Hypoglycemia is common and potentially life-threatening for patients with diabetes, often iatrogenic from diabetes treatments. It is important to accurately study rates of hypoglycemia in evaluating treatment of diabetes, but this can be challenging as many events are not reported. Difficulty with accurate reporting may also be present in the inpatient setting, where insulin administration is common to achieve glycemic targets (1). Discharge diagnosis codes show promise as a tool in the surveillance of hypoglycemic events in large administrative databases and have been used in many studies for that purpose (2–5). In this article, we describe the association of inpatient diagnosis codes with inpatient laboratory-measured hypoglycemia.

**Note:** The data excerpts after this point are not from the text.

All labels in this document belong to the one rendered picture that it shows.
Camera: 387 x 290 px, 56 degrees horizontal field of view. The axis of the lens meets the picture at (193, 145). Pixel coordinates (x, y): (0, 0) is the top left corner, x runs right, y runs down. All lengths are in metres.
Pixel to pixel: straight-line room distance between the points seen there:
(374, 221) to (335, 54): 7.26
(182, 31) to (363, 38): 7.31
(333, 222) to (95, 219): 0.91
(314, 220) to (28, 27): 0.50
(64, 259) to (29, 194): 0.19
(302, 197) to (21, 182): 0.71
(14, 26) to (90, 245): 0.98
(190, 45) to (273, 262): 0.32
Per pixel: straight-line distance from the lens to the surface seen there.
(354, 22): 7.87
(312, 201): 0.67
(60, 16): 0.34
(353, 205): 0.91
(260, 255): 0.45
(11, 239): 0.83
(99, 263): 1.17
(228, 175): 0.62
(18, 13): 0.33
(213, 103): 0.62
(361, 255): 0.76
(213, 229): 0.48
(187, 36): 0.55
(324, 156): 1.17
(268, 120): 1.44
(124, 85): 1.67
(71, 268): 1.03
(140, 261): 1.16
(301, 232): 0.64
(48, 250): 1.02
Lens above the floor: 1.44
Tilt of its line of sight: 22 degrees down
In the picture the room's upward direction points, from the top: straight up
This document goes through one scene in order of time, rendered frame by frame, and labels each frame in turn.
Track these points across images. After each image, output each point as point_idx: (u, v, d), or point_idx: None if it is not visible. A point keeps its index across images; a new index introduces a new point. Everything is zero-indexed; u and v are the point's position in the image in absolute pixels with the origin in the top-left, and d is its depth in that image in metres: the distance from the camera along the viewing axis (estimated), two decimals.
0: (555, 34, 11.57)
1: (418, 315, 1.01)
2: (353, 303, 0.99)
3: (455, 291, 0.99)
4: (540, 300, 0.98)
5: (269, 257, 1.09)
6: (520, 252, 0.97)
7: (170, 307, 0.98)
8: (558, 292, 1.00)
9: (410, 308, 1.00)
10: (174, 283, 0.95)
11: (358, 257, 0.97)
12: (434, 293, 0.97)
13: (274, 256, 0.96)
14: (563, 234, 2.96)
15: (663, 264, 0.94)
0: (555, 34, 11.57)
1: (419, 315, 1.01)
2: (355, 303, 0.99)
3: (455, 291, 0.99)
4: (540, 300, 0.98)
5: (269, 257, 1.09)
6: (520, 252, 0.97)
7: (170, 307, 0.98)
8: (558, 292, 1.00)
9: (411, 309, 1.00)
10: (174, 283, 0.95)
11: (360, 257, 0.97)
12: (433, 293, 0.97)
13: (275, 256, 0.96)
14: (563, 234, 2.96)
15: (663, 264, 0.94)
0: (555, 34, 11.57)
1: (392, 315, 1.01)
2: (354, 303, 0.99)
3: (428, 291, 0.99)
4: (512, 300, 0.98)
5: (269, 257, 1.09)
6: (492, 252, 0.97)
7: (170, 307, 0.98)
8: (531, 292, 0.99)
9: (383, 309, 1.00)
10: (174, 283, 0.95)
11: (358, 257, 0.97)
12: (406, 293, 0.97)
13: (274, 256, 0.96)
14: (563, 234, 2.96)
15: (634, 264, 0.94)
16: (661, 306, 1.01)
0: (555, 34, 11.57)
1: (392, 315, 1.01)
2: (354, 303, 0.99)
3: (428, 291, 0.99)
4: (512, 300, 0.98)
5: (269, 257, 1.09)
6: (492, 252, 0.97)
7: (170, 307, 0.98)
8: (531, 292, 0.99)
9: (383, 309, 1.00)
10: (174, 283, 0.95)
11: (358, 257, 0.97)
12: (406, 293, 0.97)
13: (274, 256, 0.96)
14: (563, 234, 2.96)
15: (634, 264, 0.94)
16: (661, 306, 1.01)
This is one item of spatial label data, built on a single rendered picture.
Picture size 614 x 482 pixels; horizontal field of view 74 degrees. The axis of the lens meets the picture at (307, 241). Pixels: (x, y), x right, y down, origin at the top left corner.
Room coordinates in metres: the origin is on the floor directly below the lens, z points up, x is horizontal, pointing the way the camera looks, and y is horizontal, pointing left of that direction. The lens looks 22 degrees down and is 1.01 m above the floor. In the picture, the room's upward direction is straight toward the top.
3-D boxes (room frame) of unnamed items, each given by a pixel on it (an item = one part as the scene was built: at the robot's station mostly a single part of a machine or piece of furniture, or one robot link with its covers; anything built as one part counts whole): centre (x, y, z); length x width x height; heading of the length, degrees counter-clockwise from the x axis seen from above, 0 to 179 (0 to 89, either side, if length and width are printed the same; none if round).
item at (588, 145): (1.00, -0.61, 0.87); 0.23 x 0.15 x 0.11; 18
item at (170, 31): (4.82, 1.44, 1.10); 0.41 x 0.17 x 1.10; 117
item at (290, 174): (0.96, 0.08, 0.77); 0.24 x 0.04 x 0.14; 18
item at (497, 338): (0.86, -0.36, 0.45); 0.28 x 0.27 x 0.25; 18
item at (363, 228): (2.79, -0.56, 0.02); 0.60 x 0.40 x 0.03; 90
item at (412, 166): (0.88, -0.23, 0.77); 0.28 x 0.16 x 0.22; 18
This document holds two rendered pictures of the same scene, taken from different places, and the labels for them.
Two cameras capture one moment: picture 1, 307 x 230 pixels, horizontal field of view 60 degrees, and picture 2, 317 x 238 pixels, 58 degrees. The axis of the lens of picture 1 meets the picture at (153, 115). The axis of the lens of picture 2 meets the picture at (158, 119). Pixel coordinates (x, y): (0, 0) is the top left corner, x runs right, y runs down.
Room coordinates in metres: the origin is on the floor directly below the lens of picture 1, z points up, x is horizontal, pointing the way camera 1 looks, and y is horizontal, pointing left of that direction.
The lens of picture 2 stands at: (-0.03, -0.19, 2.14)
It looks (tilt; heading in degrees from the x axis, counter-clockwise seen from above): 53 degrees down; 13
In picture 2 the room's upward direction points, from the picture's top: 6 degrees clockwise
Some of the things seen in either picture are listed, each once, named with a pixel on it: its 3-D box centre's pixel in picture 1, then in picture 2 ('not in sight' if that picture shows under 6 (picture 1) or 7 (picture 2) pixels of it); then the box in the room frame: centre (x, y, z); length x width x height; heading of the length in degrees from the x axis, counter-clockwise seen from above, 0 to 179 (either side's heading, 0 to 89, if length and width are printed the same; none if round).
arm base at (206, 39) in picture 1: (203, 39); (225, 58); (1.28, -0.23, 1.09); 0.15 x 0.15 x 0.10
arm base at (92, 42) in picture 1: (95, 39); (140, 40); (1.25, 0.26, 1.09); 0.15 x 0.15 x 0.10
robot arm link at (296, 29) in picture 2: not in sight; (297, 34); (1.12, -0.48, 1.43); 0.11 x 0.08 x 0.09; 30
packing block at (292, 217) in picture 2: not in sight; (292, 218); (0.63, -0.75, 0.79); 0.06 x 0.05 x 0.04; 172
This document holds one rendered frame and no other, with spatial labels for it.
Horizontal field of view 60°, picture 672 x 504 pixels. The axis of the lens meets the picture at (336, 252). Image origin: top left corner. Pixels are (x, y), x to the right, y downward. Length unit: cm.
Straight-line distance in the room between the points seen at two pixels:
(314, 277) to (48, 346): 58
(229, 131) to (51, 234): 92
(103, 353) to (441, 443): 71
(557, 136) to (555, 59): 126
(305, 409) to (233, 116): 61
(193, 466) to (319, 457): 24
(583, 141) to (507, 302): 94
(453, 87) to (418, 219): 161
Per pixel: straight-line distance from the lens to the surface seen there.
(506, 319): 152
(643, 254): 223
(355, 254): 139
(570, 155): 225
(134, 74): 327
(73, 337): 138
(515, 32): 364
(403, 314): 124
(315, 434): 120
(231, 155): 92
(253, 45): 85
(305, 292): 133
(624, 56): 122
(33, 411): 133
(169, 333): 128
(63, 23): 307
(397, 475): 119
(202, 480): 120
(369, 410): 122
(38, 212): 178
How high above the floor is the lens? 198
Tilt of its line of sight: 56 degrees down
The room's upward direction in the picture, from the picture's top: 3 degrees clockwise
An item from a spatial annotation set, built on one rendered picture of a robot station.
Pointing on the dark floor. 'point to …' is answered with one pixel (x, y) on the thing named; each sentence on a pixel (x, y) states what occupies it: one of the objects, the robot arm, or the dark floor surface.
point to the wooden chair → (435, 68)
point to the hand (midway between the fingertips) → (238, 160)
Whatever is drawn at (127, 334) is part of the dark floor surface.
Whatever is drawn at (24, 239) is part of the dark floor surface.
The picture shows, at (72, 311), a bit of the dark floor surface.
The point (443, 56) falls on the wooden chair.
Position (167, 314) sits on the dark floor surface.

The study population for this retrospective cross-sectional study consisted of adults admitted to a Veterans Health Administration (VHA) hospital with an ICD-10-CM diabetes diagnosis code (E08-E13) from 2016 to 2022. One admission per patient was selected randomly for inclusion in this analysis. Information extracted from the medical record including demographics, outpatient comorbidity diagnostic codes, medications, and laboratory values are shown in Table 1. Hypoglycemia diagnosis was based on inpatient diagnostic codes for hypoglycemia. Those with a primary diagnosis of hypoglycemia were excluded, as it was assumed that those patients had hypoglycemia prior to presentation. Laboratory hypoglycemia was defined as point-of-care or venous blood glucose <70 mg/dL (3.89 mmol/L) and severe laboratory hypoglycemia as <54 mg/dL (3.0 mmol/L), consistent with guideline recommendations (1). χ2 testing was used to compare frequencies between groups. Logistic regression was used to analyze odds of 30-day and 1-year mortality, controlling for the covariates shown in Table 1 except for inpatient medications. This research was approved by the Stanford University institutional review board.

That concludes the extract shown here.